WHAT IS REQUIRED | When the word "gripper" appears in a line of the data below, list that line.

DATASET CONTENT |
——————

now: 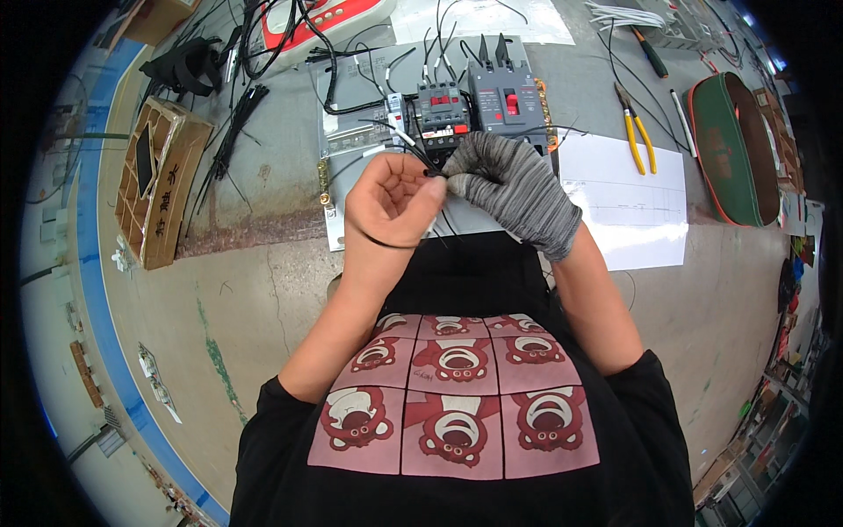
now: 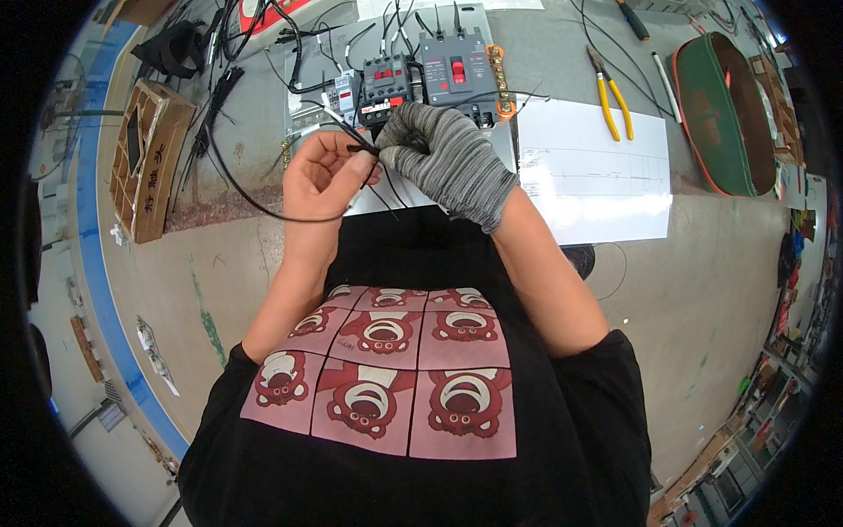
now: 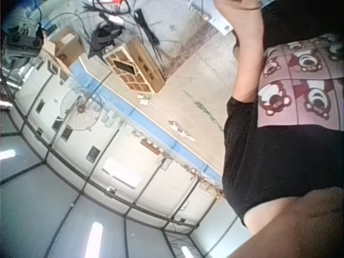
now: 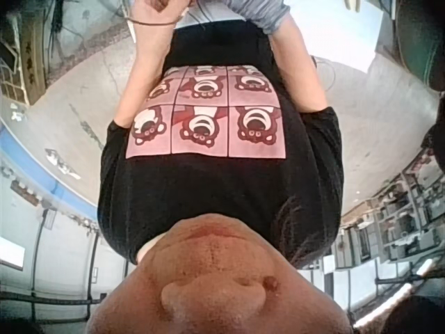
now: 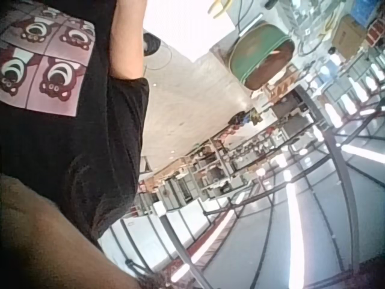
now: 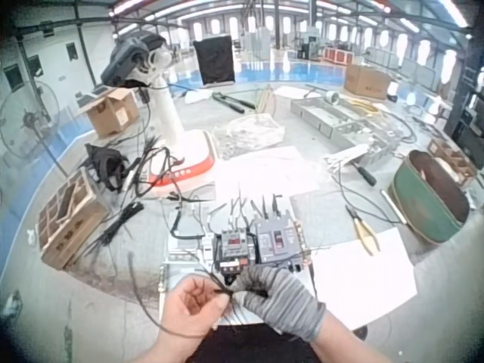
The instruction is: The person connects black wires to terminals on a mounted electrical assembly, using pliers to strip insulation and a screwdriver to tighten terminal screws. The person handles multiple wires and secures them to the device on a workbench.
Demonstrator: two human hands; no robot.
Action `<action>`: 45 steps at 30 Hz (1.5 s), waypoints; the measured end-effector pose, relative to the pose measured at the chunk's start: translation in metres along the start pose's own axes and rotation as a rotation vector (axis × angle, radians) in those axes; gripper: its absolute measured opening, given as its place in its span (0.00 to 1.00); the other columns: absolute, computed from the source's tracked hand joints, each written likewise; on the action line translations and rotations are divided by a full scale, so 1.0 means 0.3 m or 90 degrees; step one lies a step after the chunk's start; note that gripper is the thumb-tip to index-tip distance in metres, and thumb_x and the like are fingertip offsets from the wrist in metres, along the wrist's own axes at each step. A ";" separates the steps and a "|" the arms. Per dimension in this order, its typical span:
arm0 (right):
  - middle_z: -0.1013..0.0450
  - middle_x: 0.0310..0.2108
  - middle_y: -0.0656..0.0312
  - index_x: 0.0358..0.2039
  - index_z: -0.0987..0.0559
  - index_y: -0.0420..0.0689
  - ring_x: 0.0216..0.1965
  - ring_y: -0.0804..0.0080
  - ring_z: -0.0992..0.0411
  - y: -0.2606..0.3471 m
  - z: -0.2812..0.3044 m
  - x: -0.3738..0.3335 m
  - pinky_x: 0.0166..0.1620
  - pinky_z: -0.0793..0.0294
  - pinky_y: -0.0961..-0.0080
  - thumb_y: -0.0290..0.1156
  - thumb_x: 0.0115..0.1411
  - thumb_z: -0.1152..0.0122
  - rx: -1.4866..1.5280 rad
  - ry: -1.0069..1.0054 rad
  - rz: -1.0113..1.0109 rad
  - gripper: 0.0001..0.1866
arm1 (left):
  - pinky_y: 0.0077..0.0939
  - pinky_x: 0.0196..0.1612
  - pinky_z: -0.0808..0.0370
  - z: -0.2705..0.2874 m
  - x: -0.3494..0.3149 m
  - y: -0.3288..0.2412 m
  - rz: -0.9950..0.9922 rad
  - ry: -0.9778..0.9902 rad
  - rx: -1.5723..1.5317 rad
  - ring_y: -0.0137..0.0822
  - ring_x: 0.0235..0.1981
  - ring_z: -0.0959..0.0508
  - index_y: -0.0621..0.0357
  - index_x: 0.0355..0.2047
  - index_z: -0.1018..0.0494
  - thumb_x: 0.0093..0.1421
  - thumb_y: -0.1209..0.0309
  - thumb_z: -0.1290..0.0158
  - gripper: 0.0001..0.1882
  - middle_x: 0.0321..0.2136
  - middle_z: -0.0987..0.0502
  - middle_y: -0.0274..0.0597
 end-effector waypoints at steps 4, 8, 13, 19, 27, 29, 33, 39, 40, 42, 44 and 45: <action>0.26 0.27 0.65 0.35 0.23 0.37 0.28 0.81 0.32 0.004 -0.011 -0.009 0.36 0.28 0.81 0.25 0.56 0.37 -0.015 0.000 -0.011 0.08 | 0.21 0.35 0.26 0.010 0.007 0.020 0.003 0.007 0.011 0.27 0.28 0.25 0.65 0.35 0.31 0.59 0.74 0.43 0.09 0.29 0.26 0.37; 0.24 0.30 0.63 0.37 0.22 0.38 0.30 0.80 0.30 -0.014 -0.005 -0.009 0.38 0.27 0.80 0.25 0.56 0.38 0.021 -0.004 0.009 0.09 | 0.20 0.35 0.26 0.000 0.002 0.014 -0.005 0.001 -0.070 0.26 0.28 0.25 0.65 0.35 0.31 0.61 0.75 0.45 0.07 0.29 0.26 0.37; 0.23 0.34 0.62 0.41 0.23 0.38 0.35 0.79 0.27 -0.015 0.014 -0.013 0.41 0.26 0.80 0.23 0.60 0.45 0.122 0.033 -0.052 0.09 | 0.21 0.34 0.26 -0.005 0.008 0.037 0.011 -0.020 -0.124 0.26 0.28 0.25 0.64 0.35 0.29 0.61 0.75 0.46 0.05 0.29 0.25 0.37; 0.23 0.36 0.62 0.44 0.23 0.38 0.34 0.78 0.26 -0.021 0.044 -0.031 0.41 0.26 0.80 0.20 0.60 0.48 0.166 0.041 -0.053 0.11 | 0.20 0.34 0.26 -0.002 0.013 0.047 0.026 -0.037 -0.108 0.27 0.28 0.24 0.63 0.35 0.29 0.62 0.75 0.47 0.04 0.29 0.24 0.39; 0.21 0.34 0.60 0.40 0.22 0.40 0.34 0.74 0.24 -0.043 0.010 -0.046 0.39 0.25 0.77 0.23 0.52 0.35 -0.297 -0.173 0.090 0.13 | 0.21 0.38 0.24 -0.016 0.052 0.042 0.011 -0.071 -0.152 0.29 0.30 0.21 0.62 0.36 0.29 0.62 0.76 0.48 0.03 0.31 0.22 0.42; 0.22 0.32 0.60 0.37 0.21 0.40 0.33 0.71 0.24 -0.027 0.003 -0.037 0.38 0.25 0.77 0.22 0.53 0.35 -0.402 -0.187 0.132 0.10 | 0.22 0.38 0.24 -0.016 0.049 0.048 0.013 -0.085 -0.157 0.29 0.31 0.21 0.62 0.37 0.28 0.62 0.76 0.48 0.04 0.32 0.22 0.43; 0.23 0.30 0.60 0.32 0.20 0.44 0.34 0.60 0.26 -0.018 0.000 -0.042 0.43 0.29 0.66 0.24 0.47 0.34 -0.509 -0.257 0.259 0.09 | 0.22 0.38 0.25 -0.008 0.032 0.075 0.054 -0.085 -0.195 0.29 0.32 0.21 0.60 0.37 0.28 0.62 0.75 0.47 0.04 0.33 0.21 0.42; 0.24 0.29 0.63 0.29 0.20 0.49 0.36 0.59 0.27 -0.025 0.012 -0.048 0.43 0.32 0.62 0.26 0.45 0.34 -0.566 -0.299 0.268 0.08 | 0.21 0.38 0.26 -0.036 0.015 0.088 0.086 -0.071 -0.258 0.29 0.33 0.21 0.59 0.38 0.29 0.62 0.75 0.47 0.05 0.34 0.21 0.41; 0.24 0.30 0.63 0.29 0.20 0.49 0.36 0.59 0.28 -0.025 0.014 -0.049 0.43 0.32 0.62 0.28 0.46 0.34 -0.581 -0.302 0.267 0.08 | 0.21 0.38 0.27 -0.041 0.016 0.080 0.072 -0.076 -0.247 0.30 0.33 0.20 0.60 0.38 0.30 0.62 0.75 0.47 0.05 0.34 0.21 0.42; 0.25 0.31 0.62 0.31 0.19 0.48 0.36 0.58 0.28 -0.022 0.016 -0.048 0.44 0.31 0.61 0.31 0.48 0.35 -0.612 -0.308 0.265 0.07 | 0.20 0.37 0.27 -0.048 0.022 0.059 0.053 -0.073 -0.225 0.31 0.33 0.20 0.61 0.38 0.30 0.62 0.75 0.47 0.06 0.34 0.21 0.43; 0.25 0.31 0.62 0.31 0.19 0.48 0.37 0.57 0.29 -0.022 0.019 -0.042 0.44 0.32 0.60 0.32 0.49 0.36 -0.599 -0.321 0.256 0.08 | 0.20 0.36 0.28 -0.052 0.035 0.038 0.042 -0.059 -0.200 0.31 0.34 0.20 0.60 0.39 0.31 0.62 0.75 0.47 0.06 0.34 0.20 0.44; 0.25 0.31 0.62 0.31 0.19 0.48 0.37 0.57 0.29 -0.024 0.021 -0.036 0.45 0.33 0.60 0.32 0.49 0.36 -0.592 -0.328 0.253 0.08 | 0.20 0.36 0.28 -0.053 0.040 0.033 0.046 -0.070 -0.204 0.31 0.34 0.20 0.60 0.39 0.30 0.62 0.75 0.47 0.07 0.34 0.20 0.44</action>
Point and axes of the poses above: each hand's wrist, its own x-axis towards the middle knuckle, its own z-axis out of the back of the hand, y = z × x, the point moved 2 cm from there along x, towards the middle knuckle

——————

REPLY |
Action `<action>`: 45 steps at 30 Hz (1.5 s), waypoints; the measured end-effector pose, relative to the pose measured at the chunk's start: translation in metres along the start pose's own axes and rotation as a rotation vector (axis × angle, radians) in those axes; gripper: its absolute measured opening, given as its place in its span (0.00 to 1.00); the other columns: absolute, computed from the source's tracked hand joints, each written likewise; on the action line translations and rotations are divided by a full scale, so 1.0 means 0.3 m or 90 degrees; step one lies a step after the chunk's start; note that gripper is the thumb-tip to index-tip distance in metres, and thumb_x and the like are fingertip offsets from the wrist in metres, along the wrist's own axes at each step. A ";" separates the steps and a "|" the arms. Per dimension in this order, its typical span:
  - gripper: 0.0001..0.1866
  - gripper: 0.0001..0.1882

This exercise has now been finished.